» Aim of the task
Somewhere below is a line with "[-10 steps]" and, later, a line with "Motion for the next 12"; repeat those two lines and all the lines between them, exactly as they are.

___ Data for processing ___

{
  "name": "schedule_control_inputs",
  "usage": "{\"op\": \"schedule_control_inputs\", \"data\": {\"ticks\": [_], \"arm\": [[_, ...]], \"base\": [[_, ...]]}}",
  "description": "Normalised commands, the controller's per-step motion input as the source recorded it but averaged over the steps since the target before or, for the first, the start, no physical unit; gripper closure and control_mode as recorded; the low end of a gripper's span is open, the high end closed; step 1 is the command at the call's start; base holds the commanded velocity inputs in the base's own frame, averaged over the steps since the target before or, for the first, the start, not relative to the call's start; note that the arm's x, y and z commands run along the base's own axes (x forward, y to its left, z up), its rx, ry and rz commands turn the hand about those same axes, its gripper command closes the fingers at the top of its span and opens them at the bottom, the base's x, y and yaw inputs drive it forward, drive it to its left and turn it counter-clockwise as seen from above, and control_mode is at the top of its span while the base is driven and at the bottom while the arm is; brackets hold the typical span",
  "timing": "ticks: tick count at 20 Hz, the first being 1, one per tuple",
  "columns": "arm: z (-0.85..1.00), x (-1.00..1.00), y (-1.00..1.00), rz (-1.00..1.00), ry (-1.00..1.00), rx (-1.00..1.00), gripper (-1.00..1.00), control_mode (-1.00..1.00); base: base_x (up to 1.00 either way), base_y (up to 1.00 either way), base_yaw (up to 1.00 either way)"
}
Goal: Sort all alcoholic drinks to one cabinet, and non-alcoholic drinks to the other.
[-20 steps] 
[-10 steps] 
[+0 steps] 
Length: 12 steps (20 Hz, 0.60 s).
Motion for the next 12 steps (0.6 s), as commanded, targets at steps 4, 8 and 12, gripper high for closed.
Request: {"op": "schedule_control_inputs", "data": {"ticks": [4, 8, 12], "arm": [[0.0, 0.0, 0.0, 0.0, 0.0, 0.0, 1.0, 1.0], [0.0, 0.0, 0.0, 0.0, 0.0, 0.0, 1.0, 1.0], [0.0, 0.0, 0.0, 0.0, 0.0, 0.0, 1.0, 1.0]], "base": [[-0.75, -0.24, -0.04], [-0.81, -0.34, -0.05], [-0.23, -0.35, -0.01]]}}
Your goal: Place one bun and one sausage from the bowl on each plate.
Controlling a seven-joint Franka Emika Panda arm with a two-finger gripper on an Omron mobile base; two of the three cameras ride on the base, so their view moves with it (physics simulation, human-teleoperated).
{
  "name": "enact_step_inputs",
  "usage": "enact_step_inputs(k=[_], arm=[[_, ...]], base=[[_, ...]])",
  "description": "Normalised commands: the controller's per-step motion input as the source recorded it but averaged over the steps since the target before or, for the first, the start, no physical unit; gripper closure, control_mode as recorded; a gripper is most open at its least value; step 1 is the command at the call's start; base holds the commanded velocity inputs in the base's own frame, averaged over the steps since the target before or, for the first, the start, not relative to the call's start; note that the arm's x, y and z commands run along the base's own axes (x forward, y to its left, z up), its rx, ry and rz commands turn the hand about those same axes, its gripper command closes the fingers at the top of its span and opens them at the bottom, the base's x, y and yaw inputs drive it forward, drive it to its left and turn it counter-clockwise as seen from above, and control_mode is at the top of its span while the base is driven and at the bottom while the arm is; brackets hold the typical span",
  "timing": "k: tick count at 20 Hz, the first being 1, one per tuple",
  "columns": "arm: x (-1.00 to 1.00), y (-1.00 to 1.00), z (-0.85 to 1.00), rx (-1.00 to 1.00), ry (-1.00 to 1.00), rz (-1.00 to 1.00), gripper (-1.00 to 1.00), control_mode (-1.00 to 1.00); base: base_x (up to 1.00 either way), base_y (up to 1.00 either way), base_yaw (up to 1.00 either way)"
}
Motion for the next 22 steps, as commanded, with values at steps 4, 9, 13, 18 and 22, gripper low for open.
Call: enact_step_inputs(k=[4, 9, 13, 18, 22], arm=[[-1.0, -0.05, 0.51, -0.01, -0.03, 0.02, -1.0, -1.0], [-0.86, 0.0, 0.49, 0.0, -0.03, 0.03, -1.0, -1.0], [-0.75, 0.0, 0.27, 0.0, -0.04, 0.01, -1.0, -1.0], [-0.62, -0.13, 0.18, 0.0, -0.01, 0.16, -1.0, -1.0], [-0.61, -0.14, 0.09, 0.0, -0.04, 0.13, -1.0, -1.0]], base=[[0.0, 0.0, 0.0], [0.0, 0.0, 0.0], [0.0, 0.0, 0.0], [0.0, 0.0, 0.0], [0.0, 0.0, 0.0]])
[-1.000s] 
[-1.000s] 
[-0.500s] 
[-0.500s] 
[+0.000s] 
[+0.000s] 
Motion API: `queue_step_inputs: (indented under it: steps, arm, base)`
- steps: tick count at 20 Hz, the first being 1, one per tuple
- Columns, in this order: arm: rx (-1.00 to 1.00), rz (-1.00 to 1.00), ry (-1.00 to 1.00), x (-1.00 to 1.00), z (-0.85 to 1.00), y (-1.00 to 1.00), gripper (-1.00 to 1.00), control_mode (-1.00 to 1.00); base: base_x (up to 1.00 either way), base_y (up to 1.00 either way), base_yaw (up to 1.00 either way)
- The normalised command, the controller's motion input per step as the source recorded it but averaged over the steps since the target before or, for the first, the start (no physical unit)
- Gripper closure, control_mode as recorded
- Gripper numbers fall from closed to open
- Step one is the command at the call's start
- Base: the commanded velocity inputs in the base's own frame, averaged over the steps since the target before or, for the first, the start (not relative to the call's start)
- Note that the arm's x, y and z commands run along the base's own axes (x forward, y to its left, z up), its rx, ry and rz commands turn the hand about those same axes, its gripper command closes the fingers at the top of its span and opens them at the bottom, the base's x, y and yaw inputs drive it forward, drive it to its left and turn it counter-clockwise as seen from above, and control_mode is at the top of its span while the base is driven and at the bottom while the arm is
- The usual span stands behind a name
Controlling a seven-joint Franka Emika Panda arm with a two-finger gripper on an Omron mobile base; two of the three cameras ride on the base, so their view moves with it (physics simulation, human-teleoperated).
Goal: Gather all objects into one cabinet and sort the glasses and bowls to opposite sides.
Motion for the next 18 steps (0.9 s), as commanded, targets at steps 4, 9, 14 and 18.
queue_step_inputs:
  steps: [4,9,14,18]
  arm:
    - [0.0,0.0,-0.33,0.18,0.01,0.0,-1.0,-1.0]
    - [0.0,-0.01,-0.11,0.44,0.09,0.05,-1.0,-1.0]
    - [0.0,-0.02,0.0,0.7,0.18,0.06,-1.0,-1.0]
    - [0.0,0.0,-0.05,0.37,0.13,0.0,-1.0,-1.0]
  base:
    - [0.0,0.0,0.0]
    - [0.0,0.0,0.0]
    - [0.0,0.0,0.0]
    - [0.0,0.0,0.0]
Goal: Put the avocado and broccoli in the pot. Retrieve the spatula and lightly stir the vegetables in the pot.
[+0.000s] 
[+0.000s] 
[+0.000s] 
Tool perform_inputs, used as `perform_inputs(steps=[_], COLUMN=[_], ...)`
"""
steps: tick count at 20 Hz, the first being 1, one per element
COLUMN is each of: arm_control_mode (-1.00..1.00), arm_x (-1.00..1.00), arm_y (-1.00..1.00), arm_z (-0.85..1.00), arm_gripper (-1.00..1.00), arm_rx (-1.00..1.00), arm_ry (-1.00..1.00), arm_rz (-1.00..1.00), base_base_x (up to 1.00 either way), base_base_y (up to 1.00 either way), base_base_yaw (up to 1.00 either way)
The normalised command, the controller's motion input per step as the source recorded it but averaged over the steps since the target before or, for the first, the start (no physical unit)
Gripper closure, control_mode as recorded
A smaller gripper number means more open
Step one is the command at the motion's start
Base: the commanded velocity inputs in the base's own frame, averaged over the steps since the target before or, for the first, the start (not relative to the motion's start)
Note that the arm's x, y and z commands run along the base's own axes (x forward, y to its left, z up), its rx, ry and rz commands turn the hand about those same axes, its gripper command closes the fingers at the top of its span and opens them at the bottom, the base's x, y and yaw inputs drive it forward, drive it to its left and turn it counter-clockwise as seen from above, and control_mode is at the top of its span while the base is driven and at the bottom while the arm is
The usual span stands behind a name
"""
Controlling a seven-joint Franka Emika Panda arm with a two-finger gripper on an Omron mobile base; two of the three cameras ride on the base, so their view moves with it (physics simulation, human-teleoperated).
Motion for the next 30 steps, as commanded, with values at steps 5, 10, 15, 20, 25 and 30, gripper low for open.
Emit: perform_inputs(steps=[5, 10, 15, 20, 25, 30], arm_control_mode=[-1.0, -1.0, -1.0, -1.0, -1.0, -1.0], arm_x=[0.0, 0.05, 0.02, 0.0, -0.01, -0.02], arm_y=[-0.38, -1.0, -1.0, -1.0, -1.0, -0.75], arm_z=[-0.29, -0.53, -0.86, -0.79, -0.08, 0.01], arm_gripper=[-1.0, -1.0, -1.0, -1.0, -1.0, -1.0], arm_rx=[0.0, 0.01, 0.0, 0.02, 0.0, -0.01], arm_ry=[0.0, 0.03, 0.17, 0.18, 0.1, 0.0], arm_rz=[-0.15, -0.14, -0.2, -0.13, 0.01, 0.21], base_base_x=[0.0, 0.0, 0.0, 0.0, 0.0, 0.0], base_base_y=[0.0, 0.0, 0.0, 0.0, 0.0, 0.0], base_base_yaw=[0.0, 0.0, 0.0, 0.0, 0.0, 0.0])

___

» Task response
[-10 steps] 
[+0 steps] 
Length: 12 steps (20 Hz, 0.60 s).
Motion for the next 12 steps (0.6 s), as commanded, targets at steps 4, 8 and 12, gripper high for closed.

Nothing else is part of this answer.